Friday, June 29, 2007

Chapters 5 & 6: Parenting

Chapters 5 & 6: What makes the perfect parent?
Answer: It’s not so much what you do; it’s who you are.

The authors looked at the Early Childhood Longitudinal Studies (ECLS) – a survey of 20,000 children’s test scores from Kindergarten through fifth grade, and information about parents – to determine what makes successful students.

So the title for this chapter is a little misleading: it’s not really about perfect parenting; it’s more like “what kind of parent has the best test-taking children?”

This section talks a bit about regression analysis, the hallmark of statistics, and reiterates the difference between correlation and causality. Statistics can establish a correlation – like the way high numbers of police officers tends to accompany high crimes rates. It can’t, however, determine causality. That’s up to interpretation – the statistician has to determine whether the police cause the crimes or whether the crimes cause the police.

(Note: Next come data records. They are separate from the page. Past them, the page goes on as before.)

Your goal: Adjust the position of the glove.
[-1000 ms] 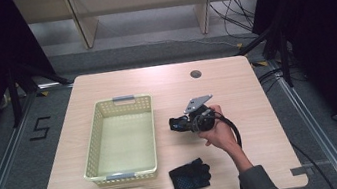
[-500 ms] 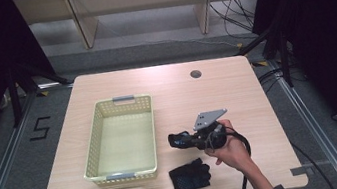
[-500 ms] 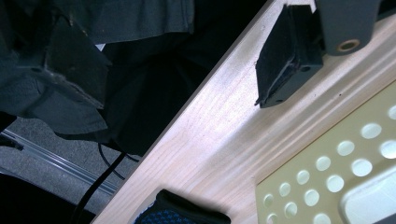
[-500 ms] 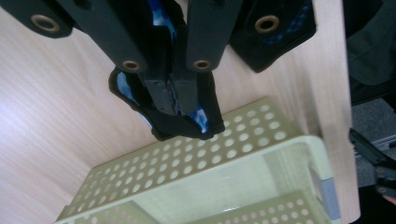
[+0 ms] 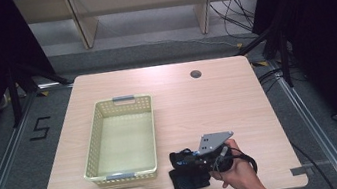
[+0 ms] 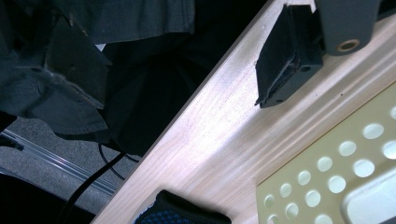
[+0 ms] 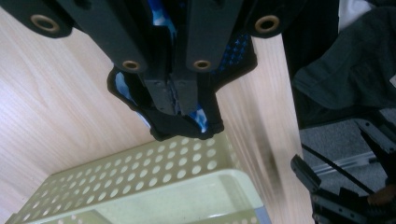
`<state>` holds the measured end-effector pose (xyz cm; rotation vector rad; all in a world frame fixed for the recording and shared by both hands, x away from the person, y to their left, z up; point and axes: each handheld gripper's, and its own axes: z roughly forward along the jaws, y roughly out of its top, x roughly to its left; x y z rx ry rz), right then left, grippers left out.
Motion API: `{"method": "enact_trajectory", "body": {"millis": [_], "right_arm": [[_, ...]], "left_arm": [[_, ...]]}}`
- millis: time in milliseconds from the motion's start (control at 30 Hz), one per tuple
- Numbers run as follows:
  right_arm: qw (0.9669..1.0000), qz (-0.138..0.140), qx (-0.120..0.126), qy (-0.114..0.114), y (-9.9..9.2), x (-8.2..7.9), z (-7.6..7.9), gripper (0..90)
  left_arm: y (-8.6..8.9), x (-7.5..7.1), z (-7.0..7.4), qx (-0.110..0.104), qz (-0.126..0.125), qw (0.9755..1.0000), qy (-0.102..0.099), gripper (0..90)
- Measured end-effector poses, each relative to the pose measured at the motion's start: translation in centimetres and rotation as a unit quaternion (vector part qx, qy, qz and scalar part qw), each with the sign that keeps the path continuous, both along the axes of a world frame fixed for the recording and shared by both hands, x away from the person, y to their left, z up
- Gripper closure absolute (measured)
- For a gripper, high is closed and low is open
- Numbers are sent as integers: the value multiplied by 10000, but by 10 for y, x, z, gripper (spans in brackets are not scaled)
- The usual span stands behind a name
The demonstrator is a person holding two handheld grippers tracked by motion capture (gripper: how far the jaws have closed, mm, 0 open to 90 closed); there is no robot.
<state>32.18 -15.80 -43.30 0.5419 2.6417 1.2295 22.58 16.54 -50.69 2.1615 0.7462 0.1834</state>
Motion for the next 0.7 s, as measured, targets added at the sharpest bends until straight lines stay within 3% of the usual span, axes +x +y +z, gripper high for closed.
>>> {"method": "enact_trajectory", "body": {"millis": [67, 167, 267, 333, 700], "right_arm": [[9999, 15, -103, 27, 1, -4, -2, 896], [9999, 102, -138, 9, 2, -7, -5, 896], [9998, 48, -156, 97, 2, -8, -11, 896], [9996, 129, -205, 113, 3, -8, -14, 895], [9993, 234, -248, 176, 8, -9, -24, 895]], "left_arm": [[1, 1, 1, 97, -56, 9999, -12, 167], [0, -1, 0, 20, 70, 9999, 71, 167], [1, 0, 1, 66, -41, 10000, -18, 167], [-1, -2, 0, -62, 97, 9999, 92, 167], [0, -1, 0, 21, 62, 10000, 58, 167]]}}
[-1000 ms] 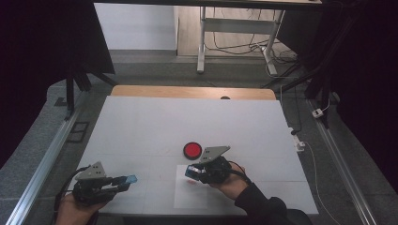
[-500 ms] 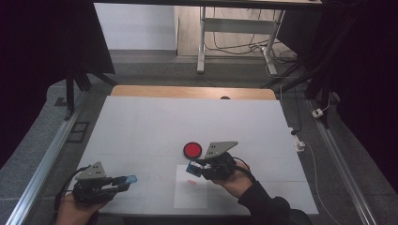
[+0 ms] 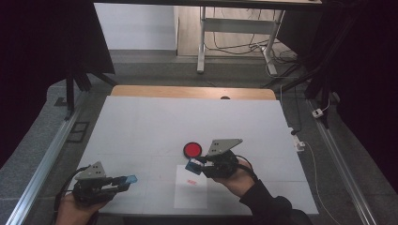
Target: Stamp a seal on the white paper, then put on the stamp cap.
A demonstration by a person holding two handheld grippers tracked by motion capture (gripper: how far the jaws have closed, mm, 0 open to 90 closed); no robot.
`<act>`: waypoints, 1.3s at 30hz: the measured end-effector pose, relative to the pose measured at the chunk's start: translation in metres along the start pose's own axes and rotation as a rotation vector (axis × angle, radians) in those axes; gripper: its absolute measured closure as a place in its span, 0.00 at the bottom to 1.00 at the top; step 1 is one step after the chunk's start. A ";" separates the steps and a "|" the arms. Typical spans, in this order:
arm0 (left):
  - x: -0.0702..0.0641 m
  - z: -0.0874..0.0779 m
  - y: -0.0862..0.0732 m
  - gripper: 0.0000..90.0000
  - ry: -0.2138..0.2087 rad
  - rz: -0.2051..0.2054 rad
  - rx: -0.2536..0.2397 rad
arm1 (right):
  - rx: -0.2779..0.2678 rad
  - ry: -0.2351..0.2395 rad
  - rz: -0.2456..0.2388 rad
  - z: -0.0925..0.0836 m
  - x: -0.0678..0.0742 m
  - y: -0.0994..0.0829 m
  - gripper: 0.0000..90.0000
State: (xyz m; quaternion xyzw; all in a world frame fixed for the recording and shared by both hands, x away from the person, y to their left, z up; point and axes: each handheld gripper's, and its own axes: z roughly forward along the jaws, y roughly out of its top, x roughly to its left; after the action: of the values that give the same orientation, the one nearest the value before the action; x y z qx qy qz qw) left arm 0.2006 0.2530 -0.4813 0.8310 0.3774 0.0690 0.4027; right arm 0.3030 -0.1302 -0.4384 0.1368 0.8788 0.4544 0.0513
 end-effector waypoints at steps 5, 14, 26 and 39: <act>-0.001 0.000 0.000 0.77 0.001 0.001 0.001 | 0.002 0.002 -0.001 -0.001 0.000 0.000 0.78; -0.001 0.000 0.001 0.77 -0.001 0.011 -0.004 | -0.006 0.002 -0.008 -0.001 -0.002 0.001 0.78; -0.004 0.005 0.011 0.77 -0.023 0.037 0.020 | -0.013 0.005 -0.010 -0.004 -0.003 0.002 0.78; -0.006 0.018 0.029 0.77 -0.084 0.087 -0.003 | -0.041 0.010 -0.001 -0.011 -0.006 0.005 0.78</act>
State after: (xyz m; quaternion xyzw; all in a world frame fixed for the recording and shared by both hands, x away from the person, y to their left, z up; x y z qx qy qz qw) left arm 0.2203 0.2264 -0.4707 0.8482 0.3238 0.0520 0.4159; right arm 0.3075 -0.1382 -0.4281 0.1331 0.8695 0.4730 0.0499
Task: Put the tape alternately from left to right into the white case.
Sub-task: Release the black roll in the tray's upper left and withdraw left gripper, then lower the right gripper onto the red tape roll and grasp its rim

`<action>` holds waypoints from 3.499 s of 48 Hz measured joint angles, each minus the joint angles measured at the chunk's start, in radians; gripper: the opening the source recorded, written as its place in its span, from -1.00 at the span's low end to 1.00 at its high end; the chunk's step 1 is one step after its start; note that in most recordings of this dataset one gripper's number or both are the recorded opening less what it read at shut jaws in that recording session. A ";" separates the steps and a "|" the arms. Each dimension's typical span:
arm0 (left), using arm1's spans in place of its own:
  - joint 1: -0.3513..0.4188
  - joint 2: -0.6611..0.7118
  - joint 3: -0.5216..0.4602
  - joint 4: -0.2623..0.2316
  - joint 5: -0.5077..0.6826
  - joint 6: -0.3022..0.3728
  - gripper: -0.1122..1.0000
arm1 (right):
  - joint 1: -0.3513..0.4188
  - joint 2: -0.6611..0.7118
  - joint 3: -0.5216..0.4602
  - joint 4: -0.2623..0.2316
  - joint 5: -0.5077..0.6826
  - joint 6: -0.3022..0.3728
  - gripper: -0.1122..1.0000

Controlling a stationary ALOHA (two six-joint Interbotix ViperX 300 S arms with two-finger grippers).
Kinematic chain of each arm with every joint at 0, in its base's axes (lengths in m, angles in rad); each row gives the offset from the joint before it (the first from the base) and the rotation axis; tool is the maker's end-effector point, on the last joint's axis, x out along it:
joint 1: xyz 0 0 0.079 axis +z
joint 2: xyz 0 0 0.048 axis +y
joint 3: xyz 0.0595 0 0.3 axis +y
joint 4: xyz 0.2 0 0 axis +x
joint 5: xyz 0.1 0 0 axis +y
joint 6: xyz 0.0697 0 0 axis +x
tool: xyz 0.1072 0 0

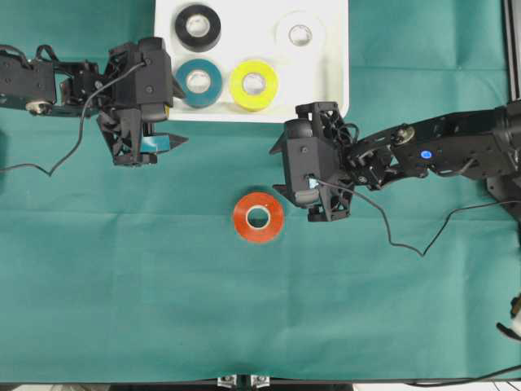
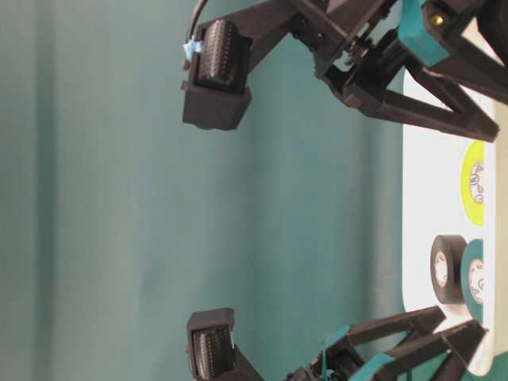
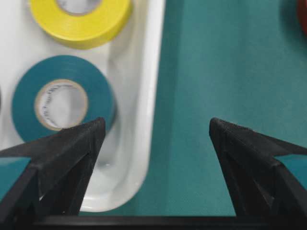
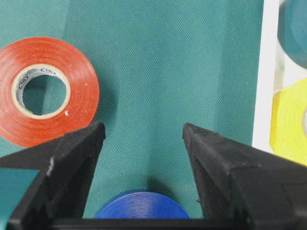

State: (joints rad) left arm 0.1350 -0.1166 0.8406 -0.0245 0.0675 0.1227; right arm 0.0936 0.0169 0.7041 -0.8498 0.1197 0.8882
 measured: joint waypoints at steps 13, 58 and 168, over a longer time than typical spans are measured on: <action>-0.002 -0.002 0.012 0.000 0.000 0.000 0.37 | 0.000 0.000 0.002 0.000 -0.051 0.000 0.53; -0.017 0.000 0.037 0.002 -0.029 -0.002 0.37 | 0.094 0.063 0.006 0.011 -0.152 0.097 0.52; -0.028 -0.002 0.037 0.000 -0.034 0.000 0.37 | 0.150 0.213 -0.135 0.000 -0.020 0.161 -0.32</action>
State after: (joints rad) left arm 0.1074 -0.1181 0.8774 -0.0245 0.0337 0.1227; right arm 0.2439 0.2301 0.5691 -0.8498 0.0997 1.0492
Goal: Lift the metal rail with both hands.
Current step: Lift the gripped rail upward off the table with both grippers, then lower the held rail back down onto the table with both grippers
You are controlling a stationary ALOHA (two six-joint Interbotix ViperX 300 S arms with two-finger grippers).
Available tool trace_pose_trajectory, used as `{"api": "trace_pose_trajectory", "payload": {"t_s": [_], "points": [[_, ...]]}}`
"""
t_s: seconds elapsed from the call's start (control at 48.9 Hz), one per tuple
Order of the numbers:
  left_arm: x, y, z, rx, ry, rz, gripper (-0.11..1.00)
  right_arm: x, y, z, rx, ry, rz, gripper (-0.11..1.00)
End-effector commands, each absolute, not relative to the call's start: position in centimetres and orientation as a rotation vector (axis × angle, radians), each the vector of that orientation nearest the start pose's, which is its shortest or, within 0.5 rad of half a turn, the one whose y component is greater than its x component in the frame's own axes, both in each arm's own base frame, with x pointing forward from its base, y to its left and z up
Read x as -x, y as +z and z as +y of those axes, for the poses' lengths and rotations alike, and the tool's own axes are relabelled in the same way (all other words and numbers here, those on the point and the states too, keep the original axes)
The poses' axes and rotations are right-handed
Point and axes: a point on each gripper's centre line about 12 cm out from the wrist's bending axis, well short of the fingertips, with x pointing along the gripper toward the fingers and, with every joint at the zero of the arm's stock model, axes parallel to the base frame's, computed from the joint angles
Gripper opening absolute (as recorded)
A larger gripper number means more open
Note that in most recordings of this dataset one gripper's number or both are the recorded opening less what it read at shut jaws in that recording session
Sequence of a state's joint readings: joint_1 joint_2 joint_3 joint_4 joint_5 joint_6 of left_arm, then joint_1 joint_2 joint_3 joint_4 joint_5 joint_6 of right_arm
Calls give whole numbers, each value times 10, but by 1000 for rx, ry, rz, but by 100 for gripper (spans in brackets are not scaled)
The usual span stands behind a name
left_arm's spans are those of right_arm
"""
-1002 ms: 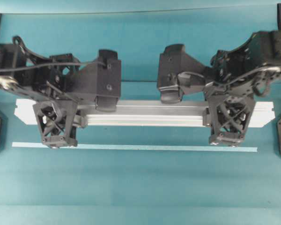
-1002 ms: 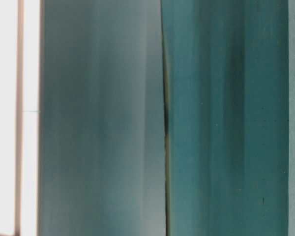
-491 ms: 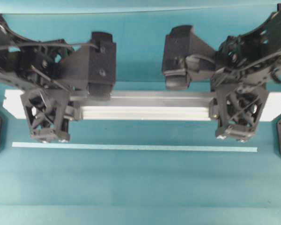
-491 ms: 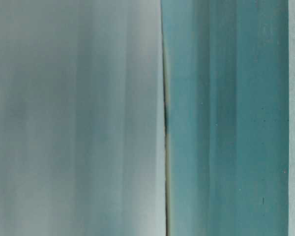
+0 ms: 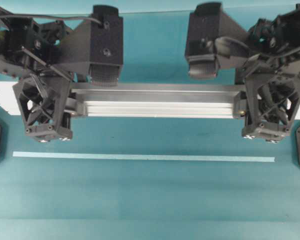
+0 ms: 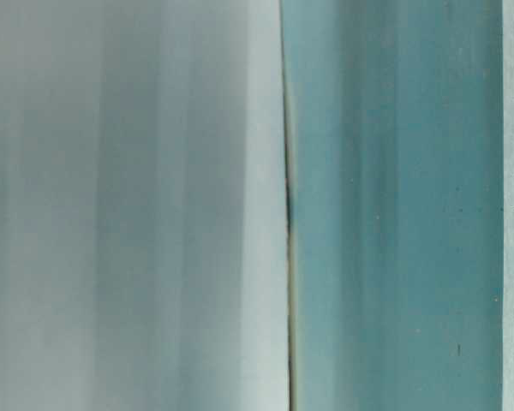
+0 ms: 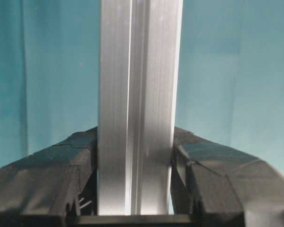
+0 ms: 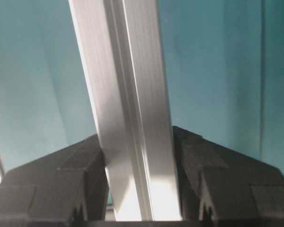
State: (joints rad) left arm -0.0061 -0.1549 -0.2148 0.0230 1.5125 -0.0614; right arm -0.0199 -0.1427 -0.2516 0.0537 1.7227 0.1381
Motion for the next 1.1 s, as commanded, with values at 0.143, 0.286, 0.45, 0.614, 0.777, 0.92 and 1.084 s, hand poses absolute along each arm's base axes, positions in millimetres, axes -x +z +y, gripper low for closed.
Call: {"api": "trace_pose_trajectory", "payload": {"t_s": [0.143,0.286,0.45,0.614,0.777,0.92,1.084], "points": [[-341,450,0,32,48,1080,36,-321,445,-2,-182,-80,1284,39],[-341,452,0,32,46,1074,36,-321,444,-2,-181,-79,1286,39],[-341,453,-1,31,45,1073,36,-321,443,-2,-182,-81,1291,39],[-341,453,-1,31,45,1074,36,-324,440,-2,-182,-81,1297,39],[-342,449,-1,30,45,1085,36,-328,428,-1,-179,-81,1331,39],[-343,434,0,26,45,1133,36,-335,404,1,-165,-70,1371,39],[-344,409,0,23,47,1188,36,-341,376,1,-166,-69,1376,39]]}}
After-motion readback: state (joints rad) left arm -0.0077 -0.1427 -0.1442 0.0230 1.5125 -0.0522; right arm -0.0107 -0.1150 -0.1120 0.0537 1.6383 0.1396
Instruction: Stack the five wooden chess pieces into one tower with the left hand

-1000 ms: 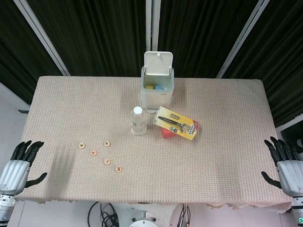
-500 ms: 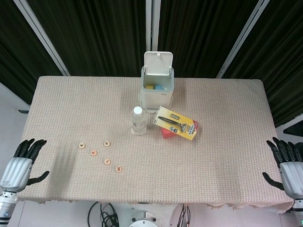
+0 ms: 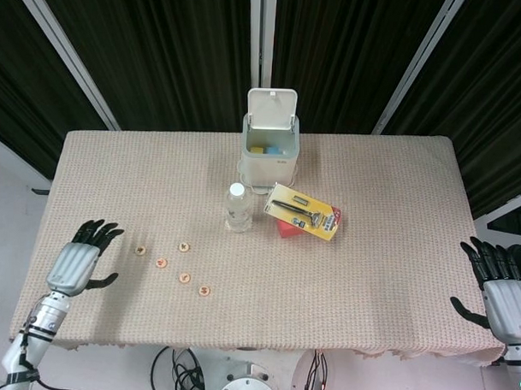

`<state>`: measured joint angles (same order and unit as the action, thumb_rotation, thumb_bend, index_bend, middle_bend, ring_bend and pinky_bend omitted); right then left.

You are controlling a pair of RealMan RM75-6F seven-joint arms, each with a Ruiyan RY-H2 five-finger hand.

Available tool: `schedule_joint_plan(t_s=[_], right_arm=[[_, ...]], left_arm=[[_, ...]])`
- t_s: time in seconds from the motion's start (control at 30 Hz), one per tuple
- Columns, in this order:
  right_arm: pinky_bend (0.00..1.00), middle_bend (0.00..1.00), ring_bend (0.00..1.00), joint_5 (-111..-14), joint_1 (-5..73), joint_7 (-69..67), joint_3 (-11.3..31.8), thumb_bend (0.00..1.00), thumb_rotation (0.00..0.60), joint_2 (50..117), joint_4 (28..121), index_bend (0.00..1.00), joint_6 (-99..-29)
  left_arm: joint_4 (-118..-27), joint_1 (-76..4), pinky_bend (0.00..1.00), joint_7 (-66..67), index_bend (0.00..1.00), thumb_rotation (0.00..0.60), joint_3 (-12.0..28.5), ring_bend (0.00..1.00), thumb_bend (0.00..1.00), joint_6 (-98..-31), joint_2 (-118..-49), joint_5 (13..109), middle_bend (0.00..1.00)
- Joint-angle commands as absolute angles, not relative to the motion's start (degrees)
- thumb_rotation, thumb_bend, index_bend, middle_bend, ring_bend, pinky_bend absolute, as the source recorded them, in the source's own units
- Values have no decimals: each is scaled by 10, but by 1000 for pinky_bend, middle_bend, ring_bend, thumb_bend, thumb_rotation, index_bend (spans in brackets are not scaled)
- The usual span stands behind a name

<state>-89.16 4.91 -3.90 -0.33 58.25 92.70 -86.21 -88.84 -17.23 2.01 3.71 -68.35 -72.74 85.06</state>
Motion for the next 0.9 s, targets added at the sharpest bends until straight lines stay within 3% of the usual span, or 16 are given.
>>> schedule_joint_plan(t_s=[0.03,0.53,0.9], right_arm=[[0,0,0,-890,48,-41,-1,156,600,585,928,0,-862],[0,0,0,-887,39,-46,4,158,600,586,930,0,-863],[0,0,0,-891,34,-57,5,160,600,583,928,0,-865]], left_arm=[[-858,-205,0,9,193,600,52,0,222,-644,-755,830,104],[-761,-248,0,-24,351,600,54,0,238,-588,-818,797,135],[-710,-260,0,-22,375,600,45,0,248,-570,-844,785,143]])
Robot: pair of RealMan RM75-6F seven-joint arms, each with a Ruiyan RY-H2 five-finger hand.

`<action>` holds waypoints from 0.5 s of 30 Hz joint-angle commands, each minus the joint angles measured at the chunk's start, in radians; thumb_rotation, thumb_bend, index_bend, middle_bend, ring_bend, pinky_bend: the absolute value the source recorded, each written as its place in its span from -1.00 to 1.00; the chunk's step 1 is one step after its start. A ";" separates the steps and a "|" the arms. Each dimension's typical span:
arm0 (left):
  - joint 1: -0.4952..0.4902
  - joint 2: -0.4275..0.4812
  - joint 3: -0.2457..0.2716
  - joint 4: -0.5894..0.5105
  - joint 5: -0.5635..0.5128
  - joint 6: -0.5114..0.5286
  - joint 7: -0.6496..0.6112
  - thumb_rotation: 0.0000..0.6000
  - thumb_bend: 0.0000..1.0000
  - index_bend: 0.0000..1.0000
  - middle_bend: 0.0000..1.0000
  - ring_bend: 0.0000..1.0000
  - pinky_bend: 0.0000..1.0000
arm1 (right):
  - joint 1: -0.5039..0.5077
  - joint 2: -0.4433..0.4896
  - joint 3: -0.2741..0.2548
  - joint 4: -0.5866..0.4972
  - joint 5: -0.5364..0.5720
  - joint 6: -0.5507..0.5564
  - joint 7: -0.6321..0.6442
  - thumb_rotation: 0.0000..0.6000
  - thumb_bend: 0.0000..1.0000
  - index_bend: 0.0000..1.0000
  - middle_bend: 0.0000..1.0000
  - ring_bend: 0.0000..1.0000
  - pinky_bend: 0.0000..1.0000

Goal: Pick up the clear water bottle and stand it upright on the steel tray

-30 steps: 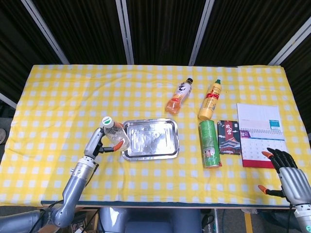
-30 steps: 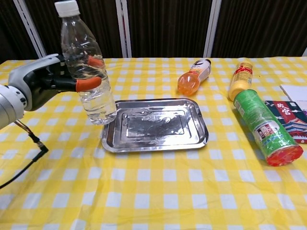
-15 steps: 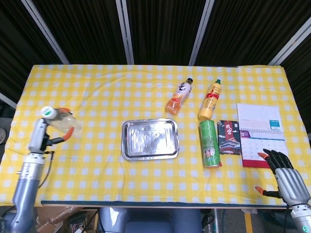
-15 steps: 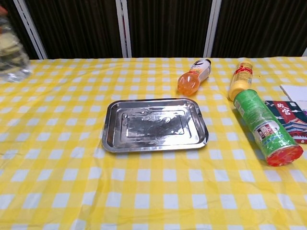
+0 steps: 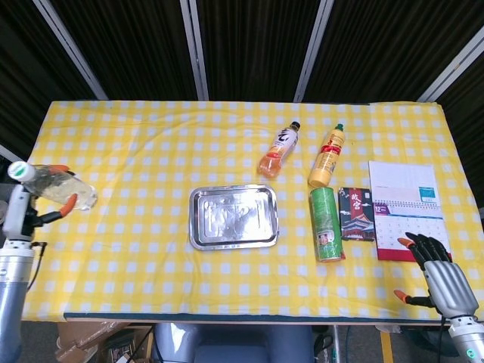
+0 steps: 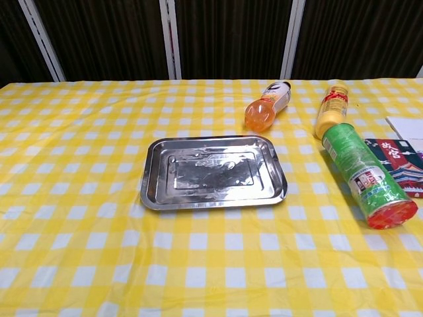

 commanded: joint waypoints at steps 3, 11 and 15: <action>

So here are the things that are correlated with high test scores:
  1. Parents’ high education
  2. Parents’ high socioeconomic status
  3. Child’s mother being 30 or older by the time of her first child’s birth
  4. Child not having a low birthweight
  5. Parents’ involvement with the PTA
  6. High number of books in the home
  7. The child not being adopted (but remember, this is only for K through 5th grade)
  8. Parents speaking English at home
And here are some things not correlated with high test scores:
  1. The family being intact
  2. Child’s attendance in Head Start
  3. The parents reading to the child nearly every day
  4. The parents using corporal punishment
  5. The mother working between birth and Kingergarten
Which is not to make a judgment on the non-correlated items – reading with one’s child is not pointless – it’s just that they don’t contribute to higher test scores. My parents read to both me and my sister, but we had vastly different test scores in primary school.

Chapter 6 looks at children’s names to see if they correlate with success. The long and short of it is that names don’t really make a difference. Although the parents’ choice in a name does reveal a bit about their socio-economic status (and naming trends filter down from the upper classes), a child’s name just in itself doesn’t make a difference.